→ Work task
Output the material exactly, keeping every line intact.

→ Raw data

--- START ---

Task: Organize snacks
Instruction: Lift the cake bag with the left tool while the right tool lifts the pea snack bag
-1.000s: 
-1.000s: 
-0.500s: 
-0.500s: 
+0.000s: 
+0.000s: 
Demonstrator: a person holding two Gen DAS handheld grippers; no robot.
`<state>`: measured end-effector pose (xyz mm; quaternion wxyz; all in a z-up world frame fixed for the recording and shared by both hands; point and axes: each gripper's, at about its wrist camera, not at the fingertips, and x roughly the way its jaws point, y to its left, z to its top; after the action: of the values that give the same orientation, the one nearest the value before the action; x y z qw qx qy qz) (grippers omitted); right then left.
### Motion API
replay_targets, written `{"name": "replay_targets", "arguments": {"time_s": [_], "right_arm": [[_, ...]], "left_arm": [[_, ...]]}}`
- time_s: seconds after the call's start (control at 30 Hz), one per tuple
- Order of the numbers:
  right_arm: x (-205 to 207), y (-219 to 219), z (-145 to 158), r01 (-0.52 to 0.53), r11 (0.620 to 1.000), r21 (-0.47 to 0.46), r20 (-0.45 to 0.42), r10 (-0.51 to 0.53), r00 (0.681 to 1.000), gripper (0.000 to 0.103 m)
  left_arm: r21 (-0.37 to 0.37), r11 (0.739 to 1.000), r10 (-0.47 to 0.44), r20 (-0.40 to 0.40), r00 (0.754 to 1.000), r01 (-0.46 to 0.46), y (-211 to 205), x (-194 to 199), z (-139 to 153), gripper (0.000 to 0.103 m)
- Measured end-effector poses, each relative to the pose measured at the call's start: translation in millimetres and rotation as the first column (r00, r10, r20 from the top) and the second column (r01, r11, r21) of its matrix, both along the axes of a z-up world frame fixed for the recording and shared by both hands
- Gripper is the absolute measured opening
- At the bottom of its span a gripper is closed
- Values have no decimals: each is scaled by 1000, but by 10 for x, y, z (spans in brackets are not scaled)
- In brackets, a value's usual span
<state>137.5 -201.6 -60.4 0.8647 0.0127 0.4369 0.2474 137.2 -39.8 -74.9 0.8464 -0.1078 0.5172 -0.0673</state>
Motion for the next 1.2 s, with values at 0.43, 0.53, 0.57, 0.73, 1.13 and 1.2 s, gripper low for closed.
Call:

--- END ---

→ Result of the task
Task: Organize snacks
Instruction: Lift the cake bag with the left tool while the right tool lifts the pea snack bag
-1.000s: 
-1.000s: 
-0.500s: 
-0.500s: 
+0.000s: 
+0.000s: 
Demonstrator: a person holding two Gen DAS handheld grippers; no robot.
`<state>`: measured end-effector pose (xyz mm; quaternion wxyz; all in a z-up world frame fixed for the recording and shared by both hands; point and axes: each gripper's, at about its wrist camera, not at the fingertips, and x roughly the way its jaws point, y to its left, z to its top; after the action: of the values that give the same orientation, the one nearest the value before the action; x y z qw qx qy qz) (grippers omitted); right then left.
### Motion API
replay_targets, written `{"name": "replay_targets", "arguments": {"time_s": [_], "right_arm": [[_, ...]], "left_arm": [[_, ...]]}}`
- time_s: seconds after the call's start (control at 30 Hz), one per tuple
- Order of the numbers:
  right_arm: x (-205 to 207), y (-219 to 219), z (-145 to 158), r01 (-0.52 to 0.53), r11 (0.620 to 1.000), r21 (-0.47 to 0.46), r20 (-0.45 to 0.42), r10 (-0.51 to 0.53), r00 (0.681 to 1.000), gripper (0.000 to 0.103 m)
  left_arm: r21 (-0.37 to 0.37), r11 (0.739 to 1.000), r10 (-0.47 to 0.44), r20 (-0.40 to 0.40), r00 (0.754 to 1.000), r01 (-0.46 to 0.46), y (-211 to 205), x (-194 to 199), z (-139 to 153), gripper (0.000 to 0.103 m)
- Measured end-effector poses, each relative to the pose measured at the call's start: translation in millimetres and rotation as the first column (r00, r10, r20 from the top) and the second column (r01, r11, r21) of its matrix, both along the axes of a z-up world frame fixed for the recording and shared by both hands
- Gripper is the absolute measured opening
- At the bottom of its span a gripper is closed
- Values have no decimals: each is scaled by 1000, but by 10 for x, y, z (spans in brackets are not scaled)
- In brackets, a value's usual span
<state>137.5 -201.6 -60.4 0.8647 0.0127 0.4369 0.2474 137.2 -39.8 -74.9 0.8464 -0.1078 0.5172 -0.0673</state>
Motion for the next 1.2 s, with values at 0.43, 0.53, 0.57, 0.73, 1.13 and 1.2 s, gripper low for closed.
Call:

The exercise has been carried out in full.